You do not have to decide the question of whether or not the Defendant is responsible to the Plaintiff. You only decide the amount of damages the Plaintiff should be awarded.

In closing argument, Mr. Jones's counsel asked the jury to award her client $30,000 for non-economic damages.

II.

DISCUSSION

A. General necessity to prove that judge's error resulted in prejudice to appellant.

Before discussing, in detail, the two arguments raised by Mr. Jones in this appeal, it is useful to discuss, briefly, a fundamental principle of appellate litigation. That principle is that in a civil case, in order for an appellant to establish that he or she is entitled to a reversal, the appellant must prove not only error on the part of the trial judge but must prove, as well, that the "error" was prejudicial. See Flores v. Bell, 398 Md. 27, 33 (2007); Crane v. Dunn, 382 Md. 83, 91 (2004); see also In Re: Ashley E., 158 Md. App. 144, 164 (2004). "It is not the possibility, but the probability, of prejudice which is the object of the appellate inquiry." Flores, 398 Md. at 34 (quoting Crane, 382 Md. at 91).

B. First question presented.

In regard to the first question presented, Mr. Jones contends that the trial judge erred in disallowing proof (and argument about) the elements of a breach of contract claim. Mr. Jones also contends that the "truth" about the dispute between the parties was "kept from the jury." He asserts:

The dispute in this case was between Mr. Jones and his insurance company as to the value of his contract claim for uninsured motorist benefits. Mr. Jones can think of no logical reason how telling the jury the exact nature of
the dispute would prejudice State Farm. Not allowing Mr. Jones to explain the exact nature of the dispute forced the jury to speculate about the most basic facts of the litigation: Who are the parties and what is the dispute.

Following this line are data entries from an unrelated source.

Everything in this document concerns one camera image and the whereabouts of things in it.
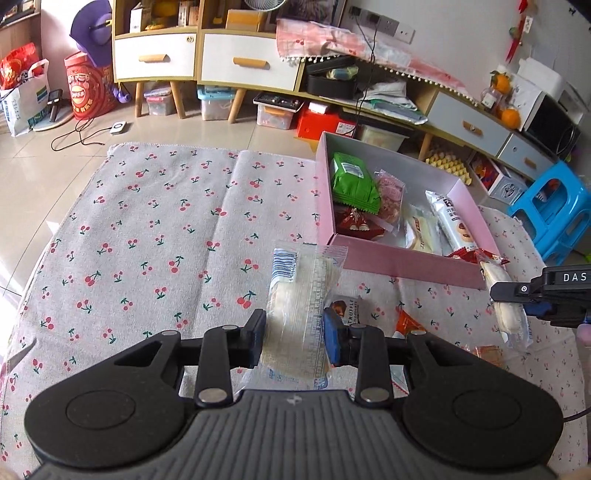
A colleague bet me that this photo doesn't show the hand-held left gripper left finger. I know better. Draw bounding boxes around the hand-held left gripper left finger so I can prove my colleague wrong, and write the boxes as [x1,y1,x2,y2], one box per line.
[104,308,267,408]

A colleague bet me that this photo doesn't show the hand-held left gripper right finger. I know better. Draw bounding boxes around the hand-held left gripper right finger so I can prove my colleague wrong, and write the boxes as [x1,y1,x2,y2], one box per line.
[323,307,490,407]

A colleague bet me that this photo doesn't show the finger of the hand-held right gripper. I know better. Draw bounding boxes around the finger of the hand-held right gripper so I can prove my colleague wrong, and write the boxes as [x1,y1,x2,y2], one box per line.
[523,298,588,328]
[489,281,542,304]

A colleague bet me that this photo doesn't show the white sandwich packet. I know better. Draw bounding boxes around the white sandwich packet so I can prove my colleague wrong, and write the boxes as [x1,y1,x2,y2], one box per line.
[478,258,531,348]

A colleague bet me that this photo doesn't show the clear white bread packet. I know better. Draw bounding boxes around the clear white bread packet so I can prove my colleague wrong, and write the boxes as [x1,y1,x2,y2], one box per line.
[259,244,349,389]

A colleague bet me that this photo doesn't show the small chocolate packet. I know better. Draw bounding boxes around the small chocolate packet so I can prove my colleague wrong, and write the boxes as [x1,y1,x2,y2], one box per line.
[329,295,366,320]

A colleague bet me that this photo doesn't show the dark red snack packet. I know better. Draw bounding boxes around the dark red snack packet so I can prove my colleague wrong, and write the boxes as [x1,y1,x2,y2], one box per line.
[444,247,509,267]

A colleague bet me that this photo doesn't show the brown cracker packet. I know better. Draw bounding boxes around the brown cracker packet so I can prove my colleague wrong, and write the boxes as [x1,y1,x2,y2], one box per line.
[470,344,507,370]

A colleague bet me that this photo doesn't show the orange snack packet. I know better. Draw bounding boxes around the orange snack packet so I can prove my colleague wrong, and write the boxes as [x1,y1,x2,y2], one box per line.
[393,308,431,339]

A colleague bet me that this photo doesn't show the silver snack packet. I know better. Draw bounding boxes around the silver snack packet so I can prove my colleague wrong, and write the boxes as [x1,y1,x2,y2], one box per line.
[425,190,478,254]

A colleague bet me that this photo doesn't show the pink cardboard box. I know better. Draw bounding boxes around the pink cardboard box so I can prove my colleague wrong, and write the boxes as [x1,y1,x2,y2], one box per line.
[315,131,502,291]

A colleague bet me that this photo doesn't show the pink nougat packet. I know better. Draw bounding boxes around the pink nougat packet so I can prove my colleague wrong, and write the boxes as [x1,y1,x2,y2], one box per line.
[373,168,407,234]

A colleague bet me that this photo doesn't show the green snack packet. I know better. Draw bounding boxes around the green snack packet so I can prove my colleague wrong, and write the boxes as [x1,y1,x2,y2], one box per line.
[331,152,382,214]

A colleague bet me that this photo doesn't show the blue plastic stool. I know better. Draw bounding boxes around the blue plastic stool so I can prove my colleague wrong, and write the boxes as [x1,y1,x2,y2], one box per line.
[507,161,591,267]

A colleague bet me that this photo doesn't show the white printed box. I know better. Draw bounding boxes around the white printed box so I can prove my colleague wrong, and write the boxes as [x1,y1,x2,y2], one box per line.
[489,173,530,205]

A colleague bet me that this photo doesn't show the red toy box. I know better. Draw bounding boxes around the red toy box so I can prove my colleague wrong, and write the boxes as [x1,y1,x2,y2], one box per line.
[471,154,502,191]

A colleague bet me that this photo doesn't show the small grey drawer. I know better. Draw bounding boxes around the small grey drawer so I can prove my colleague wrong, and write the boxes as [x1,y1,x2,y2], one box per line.
[499,134,549,179]

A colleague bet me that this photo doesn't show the yellow egg tray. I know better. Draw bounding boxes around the yellow egg tray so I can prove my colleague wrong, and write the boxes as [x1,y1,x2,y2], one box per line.
[424,147,475,186]

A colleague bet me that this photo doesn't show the black microwave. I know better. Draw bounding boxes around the black microwave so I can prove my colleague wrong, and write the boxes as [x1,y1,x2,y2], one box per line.
[522,95,583,161]

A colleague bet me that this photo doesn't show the wide grey drawer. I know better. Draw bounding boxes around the wide grey drawer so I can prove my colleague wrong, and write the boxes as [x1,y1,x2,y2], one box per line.
[431,90,512,145]

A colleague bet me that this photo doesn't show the long wooden cabinet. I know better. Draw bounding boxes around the long wooden cabinet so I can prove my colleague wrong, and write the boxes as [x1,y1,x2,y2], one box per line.
[295,55,551,186]

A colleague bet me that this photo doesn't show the white appliance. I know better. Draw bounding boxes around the white appliance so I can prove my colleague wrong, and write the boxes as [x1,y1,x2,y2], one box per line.
[516,58,567,101]

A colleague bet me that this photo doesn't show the pile of papers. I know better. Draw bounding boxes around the pile of papers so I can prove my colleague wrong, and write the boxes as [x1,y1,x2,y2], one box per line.
[360,80,431,126]

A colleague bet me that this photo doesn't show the clear storage box black lid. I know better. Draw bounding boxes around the clear storage box black lid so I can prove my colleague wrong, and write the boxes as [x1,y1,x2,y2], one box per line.
[253,92,306,131]

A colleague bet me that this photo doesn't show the blue lid storage box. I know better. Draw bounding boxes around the blue lid storage box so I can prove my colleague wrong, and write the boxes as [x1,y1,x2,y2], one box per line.
[198,85,237,121]

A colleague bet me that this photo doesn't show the black lunch box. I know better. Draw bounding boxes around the black lunch box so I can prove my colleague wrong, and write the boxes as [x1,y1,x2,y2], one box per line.
[305,56,371,101]

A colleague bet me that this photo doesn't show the red hanging ornament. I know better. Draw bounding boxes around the red hanging ornament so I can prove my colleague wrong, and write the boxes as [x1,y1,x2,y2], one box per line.
[505,0,537,64]

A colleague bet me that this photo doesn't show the wide white drawer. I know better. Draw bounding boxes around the wide white drawer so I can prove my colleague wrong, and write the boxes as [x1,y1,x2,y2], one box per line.
[199,33,304,92]

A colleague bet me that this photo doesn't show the pink cherry print cloth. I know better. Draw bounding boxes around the pink cherry print cloth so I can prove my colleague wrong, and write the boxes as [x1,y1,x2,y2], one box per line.
[276,18,468,89]

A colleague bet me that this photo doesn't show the red cartoon bag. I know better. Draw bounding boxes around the red cartoon bag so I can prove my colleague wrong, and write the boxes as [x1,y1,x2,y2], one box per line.
[64,51,119,121]

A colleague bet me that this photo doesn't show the small white drawer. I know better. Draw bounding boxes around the small white drawer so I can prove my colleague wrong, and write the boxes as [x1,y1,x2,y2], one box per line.
[113,33,198,82]

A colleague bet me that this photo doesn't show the phone stand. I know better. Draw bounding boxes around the phone stand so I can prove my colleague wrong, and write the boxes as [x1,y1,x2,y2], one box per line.
[34,90,75,133]

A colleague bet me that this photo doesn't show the white shopping bag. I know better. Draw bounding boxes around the white shopping bag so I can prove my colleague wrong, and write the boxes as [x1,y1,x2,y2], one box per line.
[0,59,51,138]

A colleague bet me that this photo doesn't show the purple hat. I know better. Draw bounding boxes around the purple hat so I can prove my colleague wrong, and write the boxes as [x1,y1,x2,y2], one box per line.
[69,0,115,68]

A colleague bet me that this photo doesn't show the red gift bag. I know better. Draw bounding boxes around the red gift bag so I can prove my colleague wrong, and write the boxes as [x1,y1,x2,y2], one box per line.
[0,42,43,89]

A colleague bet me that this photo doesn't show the black cable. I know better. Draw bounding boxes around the black cable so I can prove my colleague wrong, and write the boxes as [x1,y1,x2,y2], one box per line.
[51,120,116,153]

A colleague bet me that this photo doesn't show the wall sockets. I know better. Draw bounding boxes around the wall sockets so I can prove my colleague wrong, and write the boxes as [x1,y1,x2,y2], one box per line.
[348,7,415,44]

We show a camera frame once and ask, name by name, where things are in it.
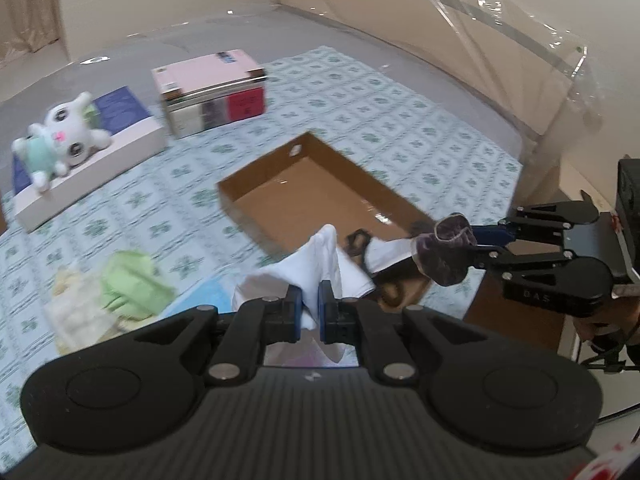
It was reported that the black cable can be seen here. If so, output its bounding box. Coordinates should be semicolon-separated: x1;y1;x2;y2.
580;350;640;376

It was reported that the dark grey sock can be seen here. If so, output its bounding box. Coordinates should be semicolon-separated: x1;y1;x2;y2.
411;213;478;287

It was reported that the white flat box blue lid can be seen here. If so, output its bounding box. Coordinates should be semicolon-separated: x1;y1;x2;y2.
10;86;168;233

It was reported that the beige curtain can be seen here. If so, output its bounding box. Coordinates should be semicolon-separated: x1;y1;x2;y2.
0;0;63;56

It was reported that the pale yellow towel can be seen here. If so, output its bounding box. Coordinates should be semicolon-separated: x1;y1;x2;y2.
44;265;126;356

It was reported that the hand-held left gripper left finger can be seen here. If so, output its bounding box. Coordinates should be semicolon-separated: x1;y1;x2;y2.
132;280;303;386

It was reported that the person's right hand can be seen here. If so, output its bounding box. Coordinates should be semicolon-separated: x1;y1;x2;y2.
574;296;640;357

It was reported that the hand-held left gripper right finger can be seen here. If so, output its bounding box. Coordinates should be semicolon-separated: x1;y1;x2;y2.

This argument is puzzling. As already mentioned, appellant's counsel, without objection, told the jury in opening statement why State Farm was being sued and the nature of the controversy. In closing argument, Mr. Jones's lawyer, without objection, explained once more why State Farm was being sued, viz.:

So here's the law. Maryland pattern Jury instruction 19:10. For Mr. Jones to recover damages, the accident must be a cause of the Plaintiff's injury. The car was stolen, the driver fled the scene, the driver was never found. Mr. Jones sustained neck, back and shoulder strains, as well as spasms. He had a policy in place on the car at the time of the crash, he made a claim to his insurance company like he is required to do. He did what he was supposed to do under this policy.

If the injuries that Mr. Jones sustained were caused by this crash, then State Farm is accountable for all the harm that came to Mr. Jones as a result. Mr. Jones told you how the crash happened. He was sitting at a stop sign and he actually saw the truck coming down towards him before it hit him.

Now, as you know, Mr. Jones is suing State Farm for not taking responsibility for all of the damage caused by the uninsured driver. But why is this important in the first place? Well, the very reason that we have insurance is to be there when things go badly. To help people out when something happens that you don't expect.
As is obvious in this case, there was no mystery as to the "nature of the dispute" that the jury was being asked to decide. In fact, appellant's counsel admitted this, at least tacitly, when she agreed to the verdict sheet which did not ask the jury to decide any question having to do with the contract between State Farm and Mr. Jones. In other words, there was no possibility that the jury had to speculate about who the parties were or the nature of the dispute that needed to be resolved.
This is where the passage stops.